Indo um pouco além das primeiras imagens que a pergunta provoca, chegamos à necessidade de olhar o passado para projetar o futuro. Lembrar o processo histórico de conformação da internet que temos hoje, um processo de privatização da construção de tecnologias que em poucas décadas deixou de lado a utopia de uma rede horizontal, livre e aberta, para se firmar no modelo proprietário e concentrado das grandes plataformas digitais. Nesse modelo, as big techs, assentadas no colonialismo digital e no lucro sem limites, definem as formas de circulação da informação, lucram com a plataformização de políticas sociais, de saúde, de educação, reconfiguram a forma como fazemos política, capturam nosso tempo e nossa atenção, interferem na nossa subjetividade e nas nossas relações pessoais.
Mas é esse poderio desmedido das grandes plataformas digitais que queremos desnaturalizar: se algo tem início pode também ter um fim. Experiências populares de resistência frente a megaempresas e megaprojetos que lucram com a destruição de territórios e modos de vida de pequenos agricultores e povos e comunidades tradicionais são formas de contra-atacar que nos inspiram no enfrentamento das plataformas digitais. Encontrando brechas, fissuras, costurando e cosendo formas autônomas de vida e de tecnologias, tensionando por dentro e criando suas próprias defesas e seus próprios ataques, essas experiências, ao mesmo tempo que resistem à destruição provocada pelas megaempresas, ousam imaginar um futuro sem elas.

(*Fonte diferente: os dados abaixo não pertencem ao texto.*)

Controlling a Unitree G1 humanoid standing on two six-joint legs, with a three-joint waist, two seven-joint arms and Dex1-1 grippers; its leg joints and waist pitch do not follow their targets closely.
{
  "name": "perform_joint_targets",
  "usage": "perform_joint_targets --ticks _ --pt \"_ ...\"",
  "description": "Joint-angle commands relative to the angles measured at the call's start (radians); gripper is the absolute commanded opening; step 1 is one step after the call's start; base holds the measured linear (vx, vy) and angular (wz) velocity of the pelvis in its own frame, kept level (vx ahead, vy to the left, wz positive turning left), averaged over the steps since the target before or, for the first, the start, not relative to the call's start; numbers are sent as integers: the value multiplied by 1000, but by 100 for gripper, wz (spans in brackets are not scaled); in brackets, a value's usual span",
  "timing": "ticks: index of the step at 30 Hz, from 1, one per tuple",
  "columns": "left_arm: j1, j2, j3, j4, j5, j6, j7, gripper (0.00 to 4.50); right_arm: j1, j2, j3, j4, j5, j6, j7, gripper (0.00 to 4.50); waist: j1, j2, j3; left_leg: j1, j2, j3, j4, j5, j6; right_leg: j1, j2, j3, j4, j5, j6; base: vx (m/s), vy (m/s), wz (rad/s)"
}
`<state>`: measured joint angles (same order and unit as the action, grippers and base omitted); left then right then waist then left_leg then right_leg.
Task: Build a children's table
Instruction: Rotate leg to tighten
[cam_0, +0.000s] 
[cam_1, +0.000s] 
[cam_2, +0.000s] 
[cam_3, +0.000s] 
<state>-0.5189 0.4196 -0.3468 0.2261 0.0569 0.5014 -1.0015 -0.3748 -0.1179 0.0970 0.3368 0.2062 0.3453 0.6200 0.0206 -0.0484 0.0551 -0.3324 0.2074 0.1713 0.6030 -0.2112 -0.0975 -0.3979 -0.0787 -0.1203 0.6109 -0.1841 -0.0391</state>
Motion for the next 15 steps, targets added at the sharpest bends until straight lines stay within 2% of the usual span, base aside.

Mais poder para os povos, menos poder para as plataformas
Desde o Sul Global e, especificamente, da América Latina, diversas organizações da sociedade civil têm buscado caminhos para regular a forma que se dão os processos de curadoria e moderação de conteúdos pelas plataformas digitais, forçando brechas para que a balança de poder penda mais para as pessoas e menos para os multibilionários como Elon Musk e Mark Zuckerberg, que concentram e controlam o mercado de dados global.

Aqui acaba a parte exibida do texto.